The listing below is to be reproduced in full, character for character.

**SUPPLIED DATA**
<<<<

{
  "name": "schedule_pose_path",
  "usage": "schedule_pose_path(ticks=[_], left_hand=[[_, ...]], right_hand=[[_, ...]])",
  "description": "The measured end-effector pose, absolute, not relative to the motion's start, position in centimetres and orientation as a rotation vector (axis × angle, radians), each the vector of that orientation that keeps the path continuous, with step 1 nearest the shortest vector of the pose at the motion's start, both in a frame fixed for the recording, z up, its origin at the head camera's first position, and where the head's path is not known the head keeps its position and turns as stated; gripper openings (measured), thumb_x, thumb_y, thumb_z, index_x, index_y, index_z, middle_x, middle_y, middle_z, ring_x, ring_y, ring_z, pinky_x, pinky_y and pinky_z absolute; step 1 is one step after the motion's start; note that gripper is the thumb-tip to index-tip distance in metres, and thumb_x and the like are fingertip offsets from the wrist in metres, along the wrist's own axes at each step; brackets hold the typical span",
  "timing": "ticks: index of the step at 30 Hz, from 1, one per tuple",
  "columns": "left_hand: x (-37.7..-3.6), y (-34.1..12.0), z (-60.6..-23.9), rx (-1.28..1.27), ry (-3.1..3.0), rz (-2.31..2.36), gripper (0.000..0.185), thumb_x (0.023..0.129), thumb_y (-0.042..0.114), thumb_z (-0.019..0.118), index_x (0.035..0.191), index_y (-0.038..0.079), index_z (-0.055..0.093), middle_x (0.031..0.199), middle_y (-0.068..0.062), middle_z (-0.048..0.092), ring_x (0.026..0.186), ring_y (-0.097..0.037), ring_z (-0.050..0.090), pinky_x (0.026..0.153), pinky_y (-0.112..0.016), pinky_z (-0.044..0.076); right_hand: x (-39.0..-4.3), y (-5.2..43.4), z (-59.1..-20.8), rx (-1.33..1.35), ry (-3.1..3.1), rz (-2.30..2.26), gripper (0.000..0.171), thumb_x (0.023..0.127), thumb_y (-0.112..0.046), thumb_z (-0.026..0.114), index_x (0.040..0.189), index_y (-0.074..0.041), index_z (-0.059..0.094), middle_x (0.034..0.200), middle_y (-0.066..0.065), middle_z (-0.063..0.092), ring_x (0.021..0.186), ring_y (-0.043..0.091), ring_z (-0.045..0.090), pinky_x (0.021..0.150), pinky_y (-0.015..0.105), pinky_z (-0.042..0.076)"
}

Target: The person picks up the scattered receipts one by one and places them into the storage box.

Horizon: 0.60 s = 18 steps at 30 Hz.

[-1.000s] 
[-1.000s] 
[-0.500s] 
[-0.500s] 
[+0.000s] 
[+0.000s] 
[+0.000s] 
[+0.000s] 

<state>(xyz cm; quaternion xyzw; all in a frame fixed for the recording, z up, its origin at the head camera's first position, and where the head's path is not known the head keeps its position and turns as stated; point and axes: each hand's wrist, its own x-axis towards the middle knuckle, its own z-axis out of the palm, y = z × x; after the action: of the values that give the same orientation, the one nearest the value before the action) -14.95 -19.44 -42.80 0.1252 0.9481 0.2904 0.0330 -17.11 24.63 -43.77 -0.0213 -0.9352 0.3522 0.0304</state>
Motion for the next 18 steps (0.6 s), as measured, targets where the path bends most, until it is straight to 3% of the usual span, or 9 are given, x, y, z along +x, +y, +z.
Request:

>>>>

**ANSWER TO THE EXERCISE**
{
  "name": "schedule_pose_path",
  "usage": "schedule_pose_path(ticks=[_], left_hand=[[_, ...]], right_hand=[[_, ...]])",
  "description": "The measured end-effector pose, absolute, not relative to the motion's start, position in centimetres and orientation as a rotation vector (axis × angle, radians), each the vector of that orientation that keeps the path continuous, with step 1 nearest the shortest vector of the pose at the motion's start, both in a frame fixed for the recording, z up, its origin at the head camera's first position, and where the head's path is not known the head keeps its position and turns as stated; gripper openings (measured), thumb_x, thumb_y, thumb_z, index_x, index_y, index_z, middle_x, middle_y, middle_z, ring_x, ring_y, ring_z, pinky_x, pinky_y and pinky_z absolute; step 1 is one step after the motion's start; note that gripper is the thumb-tip to index-tip distance in metres, and thumb_x and the like are fingertip offsets from the wrist in metres, along the wrist's own axes at each step; brackets hold the typical span",
  "timing": "ticks: index of the step at 30 Hz, from 1, one per tuple",
  "columns": "left_hand: x (-37.7..-3.6), y (-34.1..12.0), z (-60.6..-23.9), rx (-1.28..1.27), ry (-3.1..3.0), rz (-2.31..2.36), gripper (0.000..0.185), thumb_x (0.023..0.129), thumb_y (-0.042..0.114), thumb_z (-0.019..0.118), index_x (0.035..0.191), index_y (-0.038..0.079), index_z (-0.055..0.093), middle_x (0.031..0.199), middle_y (-0.068..0.062), middle_z (-0.048..0.092), ring_x (0.026..0.186), ring_y (-0.097..0.037), ring_z (-0.050..0.090), pinky_x (0.026..0.153), pinky_y (-0.112..0.016), pinky_z (-0.044..0.076); right_hand: x (-39.0..-4.3), y (-5.2..43.4), z (-59.1..-20.8), rx (-1.33..1.35), ry (-3.1..3.1), rz (-2.30..2.26), gripper (0.000..0.171), thumb_x (0.023..0.127), thumb_y (-0.112..0.046), thumb_z (-0.026..0.114), index_x (0.040..0.189), index_y (-0.074..0.041), index_z (-0.059..0.094), middle_x (0.034..0.200), middle_y (-0.066..0.065), middle_z (-0.063..0.092), ring_x (0.021..0.186), ring_y (-0.043..0.091), ring_z (-0.045..0.090), pinky_x (0.021..0.150), pinky_y (-0.015..0.105), pinky_z (-0.042..0.076)"
}

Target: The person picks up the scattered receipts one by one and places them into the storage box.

Horizon: 0.60 s = 18 steps at 30 Hz.

[-1.000s] 
[-1.000s] 
[-0.500s] 
[-0.500s] 
[+0.000s] 
[+0.000s] 
[+0.000s] 
[+0.000s] 

<state>(xyz cm; quaternion xyzw; all in a frame fixed for the recording, z up, its origin at the head camera's first position, and where the head's path is not known the head keeps its position and turns as stated; point and axes: each hand's wrist, its own x-axis towards the middle knuckle, its own z-axis out of the palm, y = z × x; after the action: of the values that give the same orientation, the one nearest the value before the action) -14.95 -19.44 -42.80 0.1252 0.9481 0.2904 0.0330 -17.11 24.63 -43.77 -0.0213 -0.9352 0.3522 0.0304</state>
Motion for the next 18 steps (0.6 s), as measured, targets where the path bends most, until it is straight to 3% of the usual span, or 9 are given, x, y, z along +x, +y, +z.
Request:

This exercise has now been fully answered.